• _Problem_:
The first line of the data below and every line after it, through the one with "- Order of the", must be transcribed without change.

• _Material provided_:
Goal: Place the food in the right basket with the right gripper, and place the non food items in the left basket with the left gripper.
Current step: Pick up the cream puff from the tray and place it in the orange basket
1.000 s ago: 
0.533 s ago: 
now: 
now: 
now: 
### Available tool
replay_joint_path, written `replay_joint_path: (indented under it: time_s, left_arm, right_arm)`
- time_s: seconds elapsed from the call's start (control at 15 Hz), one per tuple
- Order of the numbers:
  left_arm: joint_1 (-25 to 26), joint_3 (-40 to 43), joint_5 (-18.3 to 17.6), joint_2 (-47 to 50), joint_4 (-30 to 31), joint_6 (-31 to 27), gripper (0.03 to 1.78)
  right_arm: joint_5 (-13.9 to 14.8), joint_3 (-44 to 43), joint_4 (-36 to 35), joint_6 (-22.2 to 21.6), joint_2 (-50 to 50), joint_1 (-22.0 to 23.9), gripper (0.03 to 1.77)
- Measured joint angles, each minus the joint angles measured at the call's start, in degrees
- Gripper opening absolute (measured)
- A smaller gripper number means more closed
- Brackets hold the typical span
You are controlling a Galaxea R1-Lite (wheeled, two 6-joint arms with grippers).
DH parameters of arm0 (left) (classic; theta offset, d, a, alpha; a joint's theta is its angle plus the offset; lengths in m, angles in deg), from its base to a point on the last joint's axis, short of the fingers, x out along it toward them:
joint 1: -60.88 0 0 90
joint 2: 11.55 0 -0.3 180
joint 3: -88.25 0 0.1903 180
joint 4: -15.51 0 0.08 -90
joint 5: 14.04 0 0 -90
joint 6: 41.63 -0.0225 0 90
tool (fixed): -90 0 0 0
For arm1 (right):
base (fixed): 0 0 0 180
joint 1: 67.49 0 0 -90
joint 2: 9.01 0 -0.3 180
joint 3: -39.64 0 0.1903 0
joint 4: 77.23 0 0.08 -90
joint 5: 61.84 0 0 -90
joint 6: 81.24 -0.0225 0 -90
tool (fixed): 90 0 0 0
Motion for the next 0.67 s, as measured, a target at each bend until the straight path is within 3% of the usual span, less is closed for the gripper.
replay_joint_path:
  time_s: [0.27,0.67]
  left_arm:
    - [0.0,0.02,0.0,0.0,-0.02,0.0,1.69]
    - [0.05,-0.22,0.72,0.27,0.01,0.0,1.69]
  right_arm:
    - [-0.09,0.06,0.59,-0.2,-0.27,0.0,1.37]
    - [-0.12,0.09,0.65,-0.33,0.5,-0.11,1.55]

• _Response area_:
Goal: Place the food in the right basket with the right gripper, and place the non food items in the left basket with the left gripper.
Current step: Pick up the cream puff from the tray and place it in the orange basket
1.000 s ago: 
0.533 s ago: 
now: 
now: 
now: 
### Available tool
replay_joint_path, written `replay_joint_path: (indented under it: time_s, left_arm, right_arm)`
- time_s: seconds elapsed from the call's start (control at 15 Hz), one per tuple
- Order of the numbers:

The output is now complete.